Paraneoplastic neurological disorders (PND), classical or non classical are a common and well-established entity but not described with primary brain tumors (PBT) to date

Patients with a histopathological confirmed diagnosis of PBT, who also had an immune mediated neurological disorder with or without antibody positivity, within 5 years of the diagnosis of the PBT were identified by retrospective chart review. 6 such cases were included. The clinical, radiological data and other investigations were analysed.

Of the 6 patients, three had a final diagnosis of glioblastoma, wherein two had an initial presentation of CASPR2 and seronegative autoimmune encephalitis, 1.5 and 3 years preceding the final diagnosis, respectively while the third had concomitant AQP4 antibody positivity. One patient, diagnosed as primary CNS lymphoma, had an initial picture of MOG positive demyelination resistant to immune therapy with multiple relapses over 4-month period prior to the final diagnosis. One patient had an initial seronegative NMO spectrum disorder like presentation with optic neuritis and longitudinally extensive transverse myelitis, but finally diagnosed as H3K27 mutant diffuse midline glioma.

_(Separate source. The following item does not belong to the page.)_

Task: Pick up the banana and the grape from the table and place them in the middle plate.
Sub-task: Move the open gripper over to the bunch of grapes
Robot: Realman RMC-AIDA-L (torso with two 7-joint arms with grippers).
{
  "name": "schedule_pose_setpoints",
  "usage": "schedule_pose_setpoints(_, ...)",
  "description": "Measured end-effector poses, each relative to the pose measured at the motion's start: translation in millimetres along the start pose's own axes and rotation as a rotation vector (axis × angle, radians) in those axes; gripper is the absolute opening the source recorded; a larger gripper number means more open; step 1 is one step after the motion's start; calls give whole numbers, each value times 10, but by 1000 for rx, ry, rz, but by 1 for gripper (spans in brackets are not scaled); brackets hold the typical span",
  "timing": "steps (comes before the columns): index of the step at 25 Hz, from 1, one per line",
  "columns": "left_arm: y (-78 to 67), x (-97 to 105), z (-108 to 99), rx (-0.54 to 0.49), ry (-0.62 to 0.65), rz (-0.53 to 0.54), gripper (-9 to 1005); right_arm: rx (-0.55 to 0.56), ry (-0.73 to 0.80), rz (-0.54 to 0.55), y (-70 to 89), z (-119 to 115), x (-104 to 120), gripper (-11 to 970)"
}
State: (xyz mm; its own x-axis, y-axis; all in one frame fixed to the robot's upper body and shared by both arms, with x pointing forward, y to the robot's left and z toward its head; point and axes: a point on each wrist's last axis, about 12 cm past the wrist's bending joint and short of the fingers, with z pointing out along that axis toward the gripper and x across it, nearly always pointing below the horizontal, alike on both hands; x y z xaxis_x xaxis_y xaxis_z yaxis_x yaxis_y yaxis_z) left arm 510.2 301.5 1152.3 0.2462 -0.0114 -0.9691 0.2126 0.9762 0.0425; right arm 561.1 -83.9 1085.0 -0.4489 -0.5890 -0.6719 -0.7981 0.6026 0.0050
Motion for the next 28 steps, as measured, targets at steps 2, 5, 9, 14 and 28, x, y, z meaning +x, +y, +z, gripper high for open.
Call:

One had undiagnosed myasthenia gravis, for 1 year prior to his subsequent diagnosis of Oligodendroglioma and post-surgical evaluation confirmed Acetylcholine receptor antibody positive myasthenia gravis.

Frequent relapses, chronic smouldering clinical course, inadequate response to optimal immunosuppression, atypical radiological features and inconsistent laboratory features are red herrings pointing to an atypical immune mediated disorder or a primary brain tumour. Identifying these can have far reaching therapeutic and prognostic implications. The dimension of a possible paraneoplastic association between the two requires further exploration.